Make the JIT loader rebuild a module for the running GPU when its prebuilt .so doesn't cover that arch, instead of importing a wrong-arch prebuilt that then faults at kernel launch.

Problem

A prebuilt module .so is a valid host Python extension on any GPU. So get_module_custom_op's importlib.import_module succeeds even when the .so was built for a different arch (e.g. a gfx942;gfx950 wheel imported on gfx1201). The missing device code object then only surfaces later, at kernel launch, as an uncatchable HIP fault (SIGSEGV) — never as the ModuleNotFoundError that would make compile_ops JIT-rebuild. Net: a CDNA-only prebuilt silently shadows the JIT and crashes instead of rebuilding for the running arch.

This is the root cause behind the gfx1201 (RDNA4) KV-cache crash, and it generalizes to any wheel whose prebuilt set omits the user's GPU.

Fix

Add an arch-coverage check before importing (a stale extension can't be reloaded once loaded into the process):

run_arch = get_gfx_runtime()
archs = _so_offload_archs(os.path.join(get_user_jit_dir(), f"{md_name}.so"))  # parse clang offload targets
if archs and run_arch not in archs:
    raise ModuleNotFoundError(md_name)   # -> compile_ops rebuilds for the native arch
  • _so_offload_archs parses the .so's clang offload-bundle entry ids (the gfxNNNN in …amdhsa--gfxNNNN).
  • Host-only modules (no offload targets) and arch-undetectable environments fall through to a normal import — no behavior change.
  • When triggered, build_module overwrites the .so with a native-arch build and the subsequent import loads it.

Any reachable module now auto-JITs for the running GPU instead of faulting.

Validation (RX 9070 XT, gfx1201)

Unit (op_tests/test_jit_arch_guard.py): offload-target parser — multi-arch, host-only, missing-file.

End-to-end, the real shipped-prebuilt scenario: restored a CDNA-only module_cache.so (gfx942;gfx950, no gfx1201), then ran ATOM + aiter on gfx1201. The loader logged

[module_cache] prebuilt .so targets ['gfx942', 'gfx950'] but not the running arch gfx1201; rebuilding for gfx1201

rebuilt in place, and the server booted clean (no SIGSEGV):

Model gsm8k strict/flex (n=200) TPOT (549/256) tok/s
Qwen3-8B-FP8 0.885 / 0.895 18.64 ms 52.8
Ministral-3-8B 0.775 / 0.775 21.74 ms 45.5

Matches prior runs exactly — correctness and perf unchanged; the only difference is it no longer crashes.

Relationship to other PRs

…PU arch

A prebuilt module .so is a valid *host* Python extension on any GPU, so
get_module_custom_op's importlib.import_module succeeds even when the .so was
built for a different arch (e.g. a gfx942/gfx950 wheel imported on gfx1201).
The missing device code object then only surfaces at kernel launch as an
uncatchable HIP fault (SIGSEGV) -- never as the ModuleNotFoundError that would
trigger compile_ops to JIT-rebuild. So a CDNA-only prebuilt silently shadows
the JIT and crashes instead of rebuilding for the running arch.

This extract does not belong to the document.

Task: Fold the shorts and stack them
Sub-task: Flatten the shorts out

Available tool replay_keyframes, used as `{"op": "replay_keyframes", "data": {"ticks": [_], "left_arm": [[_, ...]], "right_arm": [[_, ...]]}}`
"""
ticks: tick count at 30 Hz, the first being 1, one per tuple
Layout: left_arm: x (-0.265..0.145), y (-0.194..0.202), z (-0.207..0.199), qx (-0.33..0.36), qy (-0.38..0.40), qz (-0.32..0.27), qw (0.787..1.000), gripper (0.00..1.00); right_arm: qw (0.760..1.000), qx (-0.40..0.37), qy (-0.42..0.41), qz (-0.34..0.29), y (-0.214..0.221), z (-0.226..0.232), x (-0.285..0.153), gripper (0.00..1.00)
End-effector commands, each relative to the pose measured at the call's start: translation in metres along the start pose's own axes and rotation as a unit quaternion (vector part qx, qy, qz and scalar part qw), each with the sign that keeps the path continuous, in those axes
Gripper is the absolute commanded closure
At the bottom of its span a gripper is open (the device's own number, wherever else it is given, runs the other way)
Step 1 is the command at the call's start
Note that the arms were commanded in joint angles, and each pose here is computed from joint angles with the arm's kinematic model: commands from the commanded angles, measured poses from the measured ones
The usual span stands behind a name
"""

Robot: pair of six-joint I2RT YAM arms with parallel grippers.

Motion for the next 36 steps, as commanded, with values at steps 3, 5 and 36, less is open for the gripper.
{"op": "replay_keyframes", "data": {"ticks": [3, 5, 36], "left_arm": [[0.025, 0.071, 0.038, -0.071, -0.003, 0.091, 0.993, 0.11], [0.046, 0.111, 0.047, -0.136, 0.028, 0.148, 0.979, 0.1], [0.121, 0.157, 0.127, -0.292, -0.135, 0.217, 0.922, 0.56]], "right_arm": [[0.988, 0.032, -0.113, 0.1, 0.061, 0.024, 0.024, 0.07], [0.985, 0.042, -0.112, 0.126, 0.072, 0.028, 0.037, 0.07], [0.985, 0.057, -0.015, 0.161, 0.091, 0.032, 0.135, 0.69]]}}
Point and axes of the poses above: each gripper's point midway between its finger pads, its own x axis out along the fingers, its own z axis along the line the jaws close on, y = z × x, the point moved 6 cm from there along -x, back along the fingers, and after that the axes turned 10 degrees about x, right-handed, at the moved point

Add an arch-coverage check before importing: parse the on-disk .so's clang
offload-bundle targets; if it carries device code for other arches but NOT
get_gfx_runtime(), raise ModuleNotFoundError so compile_ops rebuilds for the
native arch. Checking before the import is required -- once a stale extension
is loaded into the process it cannot be reloaded. Host-only modules (no offload
targets) and undetectable-arch environments fall through to a normal import.

This is the general fix for "prebuilt wheel missing my arch": any reachable
module auto-JITs for the running GPU instead of faulting.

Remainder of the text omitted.